得られた複合多孔質炭素材料2について、実施例1と同様の方法で1次粒子径及びBET比表面積を測定した。その結果、1次粒子径は412nm、BET比表面積は287m2/gであった。得られた複合多孔質炭素材料2を負極活物質として用いた他は実施例1と同様にして負極を製造した。
[リチウムイオンキャパシタの製造、評価]
上記で得た負極を用いた他は、実施例2と同様にしてリチウムイオンキャパシタを製造し、評価を行った。結果を下記表2に示す。
Claims (11)
- 負極集電体と、前記負極集電体の片面又は両面上に設けられた、負極活物質を含む負極活物質層とを有する負極であって、
前記負極活物質の1次粒子径は、12nm以上350nm以下であり、
前記負極活物質層単位体積当たりのBET比表面積は、20m2/cc以上350m2/cc以下であり、
前記負極活物質層はリチウムイオンがドープされており、そして
前記負極活物質層の固体7Li−NMRスペクトルにおいて、4ppm〜30ppmの範囲にあるピーク面積より計算されるリチウム量が、前記負極活物質層の単位質量当たり0.10mmol/g以上10.0mmol/g以下の範囲にあることを特徴とする前記負極。 - 前記負極活物層の膜厚が片面当たり10μm以上60μm以下である、請求項1に記載の負極。

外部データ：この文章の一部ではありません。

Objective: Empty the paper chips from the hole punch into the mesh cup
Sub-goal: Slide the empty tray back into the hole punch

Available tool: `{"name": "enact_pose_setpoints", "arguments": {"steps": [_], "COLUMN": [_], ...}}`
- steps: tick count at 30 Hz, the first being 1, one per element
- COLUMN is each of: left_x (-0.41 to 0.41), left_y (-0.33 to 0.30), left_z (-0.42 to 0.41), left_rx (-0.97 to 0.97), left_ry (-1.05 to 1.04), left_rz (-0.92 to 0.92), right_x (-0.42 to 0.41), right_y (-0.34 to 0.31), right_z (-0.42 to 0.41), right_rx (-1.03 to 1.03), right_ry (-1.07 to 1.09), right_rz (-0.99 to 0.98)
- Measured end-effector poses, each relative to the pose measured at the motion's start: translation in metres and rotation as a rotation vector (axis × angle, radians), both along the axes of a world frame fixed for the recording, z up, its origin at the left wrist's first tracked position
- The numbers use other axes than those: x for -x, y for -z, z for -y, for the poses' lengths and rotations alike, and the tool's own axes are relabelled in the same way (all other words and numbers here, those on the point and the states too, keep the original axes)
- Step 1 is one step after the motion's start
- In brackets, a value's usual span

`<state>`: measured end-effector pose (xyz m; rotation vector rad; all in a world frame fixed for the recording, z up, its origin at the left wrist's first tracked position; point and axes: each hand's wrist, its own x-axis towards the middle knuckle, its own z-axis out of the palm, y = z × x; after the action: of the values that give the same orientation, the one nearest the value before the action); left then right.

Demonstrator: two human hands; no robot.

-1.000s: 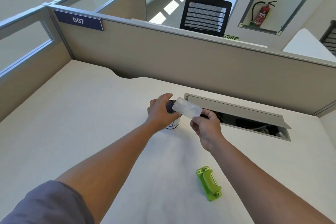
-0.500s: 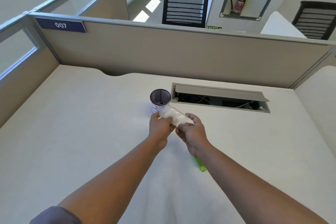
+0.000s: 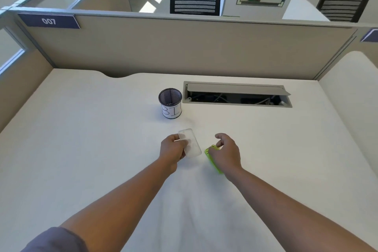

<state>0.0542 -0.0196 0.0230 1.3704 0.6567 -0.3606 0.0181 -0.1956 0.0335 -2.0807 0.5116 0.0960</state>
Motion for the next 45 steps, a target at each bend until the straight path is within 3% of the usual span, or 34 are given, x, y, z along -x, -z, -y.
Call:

- 前記負極活物質のリチウムイオンのドープ量が、前記負極活物質単位質量当たり1,050mAh/g以上2,500mAh/g以下である、請求項1又は2に記載の負極。
- 前記負極活物質は、カーボンブラックと炭素質材料とを含有する複合炭素材料である、請求項1〜3のいずれか1項に記載の負極。
- 正極集電体と、前記正極集電体の片面又は両面上に設けられた、正極活物質を含む正極活物質層とを有する正極と、請求項1〜4のいずれか1項に記載の負極と、セパレータと、リチウムイオンを含む非水系電解液とを有するリチウムイオンキャパシタ。
- 前記正極は、下記一般式(1)〜(3)からなる群から選択される少なくとも1種の化合物を、前記正極物質層の単位質量当たり1.60×10−4mol/g〜300×10−4mol/g含有する、請求項5に記載のリチウムイオンキャパシタ。
- 前記正極は、正極活物質以外のリチウム化合物を含有する、請求項5又は6に記載のリチウムイオンキャパシタ。
- 前記リチウム化合物の平均粒子径が0.1μm以上10μm以下である、請求項7に記載のリチウムイオンキャパシタ。
- 前記リチウム化合物は、炭酸リチウム、酸化リチウム、水酸化リチウムからなる群から選択される少なくとも1種である、請求項7又は8に記載のリチウムイオンキャパシタ。
- 前記正極活物質層に含まれる前記正極活物質は、BJH法により算出した直径20Å以上500Å以下の細孔に由来するメソ孔量をV1(cc/g)、MP法により算出した直径20Å未満の細孔に由来するマイクロ孔量をV2(cc/g)とするとき、0.3<V1≦0.8、及び0.5≦V2≦1.0を満たし、かつ、BET法により測定される比表面積が1,500m2/g以上3,000m2/g以下を示す活性炭である、請求項5〜9のいずれか1項に記載のリチウムイオンキャパシタ。
- 前記正極活物質層に含まれる前記正極活物質は、BJH法により算出した直径20Å以上500Å以下の細孔に由来するメソ孔量をV1(cc/g)、MP法により算出した直径20Å未満の細孔に由来するマイクロ孔量をV2(cc/g)とするとき、0.8<V1≦2.5、及び0.8<V2≦3.0を満たし、かつ、BET法により測定される比表面積が2,300m2/g以上4,000m2/g以下を示す活性炭である、請求項5〜9のいずれか1項に記載のリチウムイオンキャパシタ。